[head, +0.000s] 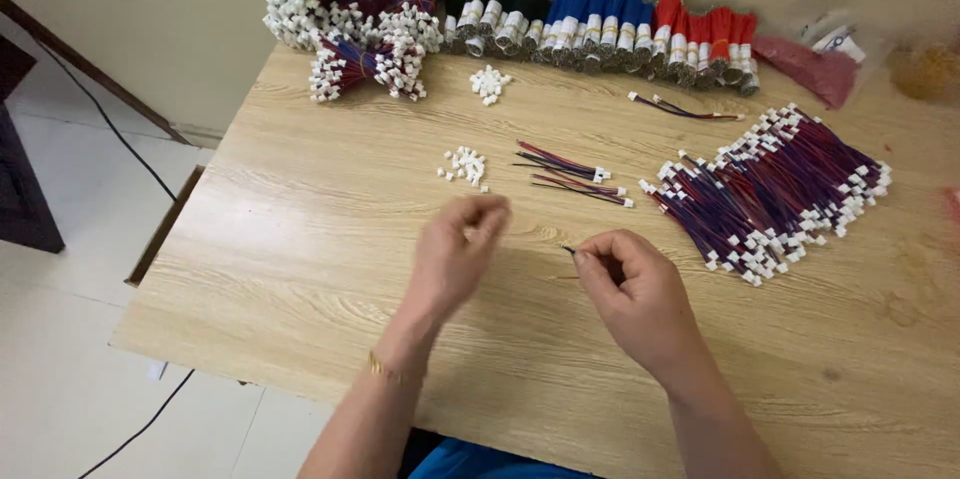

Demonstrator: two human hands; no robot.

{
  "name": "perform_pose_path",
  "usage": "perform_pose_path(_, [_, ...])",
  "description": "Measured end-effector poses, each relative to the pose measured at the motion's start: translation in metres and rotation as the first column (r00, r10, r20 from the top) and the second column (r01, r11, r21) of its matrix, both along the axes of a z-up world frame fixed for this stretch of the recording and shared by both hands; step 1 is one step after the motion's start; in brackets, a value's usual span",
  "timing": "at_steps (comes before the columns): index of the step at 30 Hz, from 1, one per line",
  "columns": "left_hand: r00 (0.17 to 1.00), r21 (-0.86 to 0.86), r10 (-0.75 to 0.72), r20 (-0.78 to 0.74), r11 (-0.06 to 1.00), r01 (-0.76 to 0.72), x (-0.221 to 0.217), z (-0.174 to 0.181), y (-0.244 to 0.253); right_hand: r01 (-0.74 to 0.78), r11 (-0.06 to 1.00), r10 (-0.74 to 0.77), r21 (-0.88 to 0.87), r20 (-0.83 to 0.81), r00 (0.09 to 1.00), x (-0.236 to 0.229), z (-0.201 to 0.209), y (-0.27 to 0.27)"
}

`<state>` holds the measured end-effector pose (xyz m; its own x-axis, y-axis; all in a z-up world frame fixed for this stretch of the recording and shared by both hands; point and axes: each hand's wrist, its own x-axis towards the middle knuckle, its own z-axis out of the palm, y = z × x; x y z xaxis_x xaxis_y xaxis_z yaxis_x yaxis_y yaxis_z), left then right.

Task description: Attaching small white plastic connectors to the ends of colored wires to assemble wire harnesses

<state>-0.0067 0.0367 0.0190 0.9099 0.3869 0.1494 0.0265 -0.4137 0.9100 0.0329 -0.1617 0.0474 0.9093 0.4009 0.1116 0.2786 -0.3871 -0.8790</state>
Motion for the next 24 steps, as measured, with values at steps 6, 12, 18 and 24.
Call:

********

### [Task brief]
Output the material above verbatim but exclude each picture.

### [Exercise solution]
[head, +0.000s] 

Demonstrator: two human hands; no robot.

{
  "name": "perform_pose_path",
  "usage": "perform_pose_path(_, [_, ...])",
  "description": "Measured end-effector poses, each relative to the pose measured at the motion's start: translation in metres and rotation as the first column (r00, r10, r20 from the top) and the second column (r01, r11, r21) of its matrix, both along the axes of a z-up world frame fixed for this stretch of the recording and shared by both hands; step 1 is one step after the motion's start; in brackets, a value's usual span",
  "timing": "at_steps (comes before the columns): index of the step at 30 Hz, from 1, one per line",
  "columns": "left_hand: r00 (0.17 to 1.00), r21 (-0.86 to 0.86), r10 (-0.75 to 0.72), r20 (-0.78 to 0.74), r11 (-0.06 to 1.00), r01 (-0.76 to 0.72), x (-0.221 to 0.217), z (-0.174 to 0.181), y (-0.244 to 0.253); right_hand: r01 (-0.74 to 0.78), r11 (-0.06 to 1.00), r10 (-0.74 to 0.77), r21 (-0.88 to 0.87), r20 (-0.83 to 0.81), r00 (0.09 to 1.00), x (-0.236 to 0.229), z (-0.201 to 0.209), y (-0.27 to 0.27)"
}

`<state>` holds the measured end-effector pose (xyz m; its own x-axis, y-axis; all in a z-up world frame fixed for this stretch of the recording and shared by both hands; point and axes: each hand's wrist, its own x-axis towards the middle knuckle, its own z-axis out of the palm, y = z × x; x y z xaxis_x xaxis_y xaxis_z yaxis_x yaxis_y yaxis_z), left then right.

Task description: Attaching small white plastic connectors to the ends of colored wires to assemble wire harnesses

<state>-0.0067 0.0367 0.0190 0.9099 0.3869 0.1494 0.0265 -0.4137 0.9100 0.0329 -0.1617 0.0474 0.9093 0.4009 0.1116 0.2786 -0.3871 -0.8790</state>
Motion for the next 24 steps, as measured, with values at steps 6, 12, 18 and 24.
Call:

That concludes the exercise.